Your goal: Locate the line bearing "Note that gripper" in the material below, then reproduce it and each following line up to and including the line bearing "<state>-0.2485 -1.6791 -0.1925".

Supplied material:

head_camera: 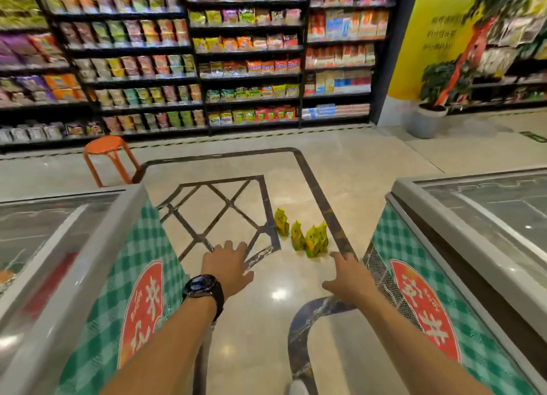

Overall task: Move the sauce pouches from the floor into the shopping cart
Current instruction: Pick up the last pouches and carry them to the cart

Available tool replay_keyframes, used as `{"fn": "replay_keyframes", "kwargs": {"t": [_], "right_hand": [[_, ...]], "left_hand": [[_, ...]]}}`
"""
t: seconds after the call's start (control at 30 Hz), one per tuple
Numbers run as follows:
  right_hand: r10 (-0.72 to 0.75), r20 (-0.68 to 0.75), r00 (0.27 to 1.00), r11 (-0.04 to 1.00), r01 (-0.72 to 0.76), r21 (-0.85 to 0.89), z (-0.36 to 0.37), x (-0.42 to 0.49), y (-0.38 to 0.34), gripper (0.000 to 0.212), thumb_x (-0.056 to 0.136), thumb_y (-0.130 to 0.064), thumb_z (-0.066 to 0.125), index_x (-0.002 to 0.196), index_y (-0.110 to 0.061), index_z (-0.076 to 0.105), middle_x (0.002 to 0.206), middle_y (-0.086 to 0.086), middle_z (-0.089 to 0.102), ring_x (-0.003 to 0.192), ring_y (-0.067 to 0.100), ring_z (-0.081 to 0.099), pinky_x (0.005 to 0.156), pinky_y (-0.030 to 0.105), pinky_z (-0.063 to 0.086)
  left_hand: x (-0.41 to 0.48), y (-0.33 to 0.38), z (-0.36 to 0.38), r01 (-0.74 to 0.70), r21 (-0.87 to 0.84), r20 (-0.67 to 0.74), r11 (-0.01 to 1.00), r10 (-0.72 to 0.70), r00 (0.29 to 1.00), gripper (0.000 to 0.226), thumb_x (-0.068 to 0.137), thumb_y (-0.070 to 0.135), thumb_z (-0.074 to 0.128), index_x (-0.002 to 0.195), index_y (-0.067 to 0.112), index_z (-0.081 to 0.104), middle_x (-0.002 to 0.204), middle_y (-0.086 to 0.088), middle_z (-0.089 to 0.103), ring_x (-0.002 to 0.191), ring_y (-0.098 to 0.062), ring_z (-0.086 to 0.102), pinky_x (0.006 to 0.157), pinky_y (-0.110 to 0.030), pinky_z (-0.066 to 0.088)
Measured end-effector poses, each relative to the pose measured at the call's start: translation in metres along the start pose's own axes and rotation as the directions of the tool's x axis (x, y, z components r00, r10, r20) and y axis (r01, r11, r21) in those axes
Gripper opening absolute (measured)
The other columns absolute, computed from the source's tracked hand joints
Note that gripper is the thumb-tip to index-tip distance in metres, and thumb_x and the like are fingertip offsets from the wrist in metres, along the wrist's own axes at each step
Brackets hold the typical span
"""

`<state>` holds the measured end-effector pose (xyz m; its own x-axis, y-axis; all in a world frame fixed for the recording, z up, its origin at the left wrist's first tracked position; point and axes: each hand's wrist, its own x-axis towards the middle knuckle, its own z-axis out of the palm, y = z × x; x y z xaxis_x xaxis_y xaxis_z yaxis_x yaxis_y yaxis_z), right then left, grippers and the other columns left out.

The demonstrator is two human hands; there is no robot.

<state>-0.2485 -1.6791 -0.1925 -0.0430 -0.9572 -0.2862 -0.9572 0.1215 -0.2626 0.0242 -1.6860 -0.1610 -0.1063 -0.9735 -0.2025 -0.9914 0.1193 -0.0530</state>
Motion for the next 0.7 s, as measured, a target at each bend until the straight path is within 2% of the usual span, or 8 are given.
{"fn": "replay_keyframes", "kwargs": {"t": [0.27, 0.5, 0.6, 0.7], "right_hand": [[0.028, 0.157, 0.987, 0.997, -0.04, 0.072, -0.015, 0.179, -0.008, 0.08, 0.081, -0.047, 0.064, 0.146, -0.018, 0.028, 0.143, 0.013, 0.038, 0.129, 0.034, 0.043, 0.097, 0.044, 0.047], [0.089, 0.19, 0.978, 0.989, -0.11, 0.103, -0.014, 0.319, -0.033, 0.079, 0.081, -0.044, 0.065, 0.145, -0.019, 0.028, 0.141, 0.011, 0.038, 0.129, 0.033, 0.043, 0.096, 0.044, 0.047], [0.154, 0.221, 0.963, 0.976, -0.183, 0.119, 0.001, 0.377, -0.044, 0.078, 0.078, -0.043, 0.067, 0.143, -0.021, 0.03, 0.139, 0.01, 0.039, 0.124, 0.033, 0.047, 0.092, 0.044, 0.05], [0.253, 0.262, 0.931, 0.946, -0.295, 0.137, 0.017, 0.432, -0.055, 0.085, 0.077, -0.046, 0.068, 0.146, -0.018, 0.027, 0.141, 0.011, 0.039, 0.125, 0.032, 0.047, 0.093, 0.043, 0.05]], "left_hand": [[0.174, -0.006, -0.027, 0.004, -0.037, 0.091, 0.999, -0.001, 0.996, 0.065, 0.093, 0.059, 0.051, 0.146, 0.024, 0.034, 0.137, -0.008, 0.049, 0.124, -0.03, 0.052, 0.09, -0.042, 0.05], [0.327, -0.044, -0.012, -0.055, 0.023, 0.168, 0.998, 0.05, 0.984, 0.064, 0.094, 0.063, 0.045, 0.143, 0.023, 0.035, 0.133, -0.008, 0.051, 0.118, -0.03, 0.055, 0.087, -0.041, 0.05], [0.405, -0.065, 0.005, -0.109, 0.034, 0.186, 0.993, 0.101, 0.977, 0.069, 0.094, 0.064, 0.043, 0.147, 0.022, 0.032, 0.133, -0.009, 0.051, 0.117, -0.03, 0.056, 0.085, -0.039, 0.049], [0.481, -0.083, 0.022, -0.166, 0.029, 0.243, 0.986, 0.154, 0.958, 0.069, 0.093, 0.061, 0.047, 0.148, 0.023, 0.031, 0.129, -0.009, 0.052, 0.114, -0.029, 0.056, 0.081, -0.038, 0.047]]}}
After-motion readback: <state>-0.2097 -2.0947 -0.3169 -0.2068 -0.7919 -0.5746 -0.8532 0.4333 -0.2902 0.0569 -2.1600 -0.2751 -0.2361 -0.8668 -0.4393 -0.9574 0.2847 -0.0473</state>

Task answer:
Note that gripper is the thumb-tip to index-tip distance in metres, and thumb_x and the like are fingertip offsets from the wrist in metres, along the wrist's own axes at each step
Brackets hold the typical span
"""

`<state>` holds the measured end-effector pose (xyz m; its own x-axis, y-axis; all in a world frame fixed for the recording, z up, its origin at the left wrist's first tracked position; point and axes: each hand's wrist, its own x-axis towards the middle knuckle, its own z-axis out of the palm, y = z × x; x y z xaxis_x xaxis_y xaxis_z yaxis_x yaxis_y yaxis_z), right then left, grippers and the other columns left out.

The demonstrator is two human hands; there is no robot.

<state>-0.2485 -1.6791 -0.1925 -0.0430 -0.9572 -0.2862 -0.9572 0.1215 -0.2626 0.0242 -1.6860 -0.1610 -0.1063 -0.9735 -0.2025 -0.9914 0.1193 -0.0530</state>

What the exercise asked for has been given in full.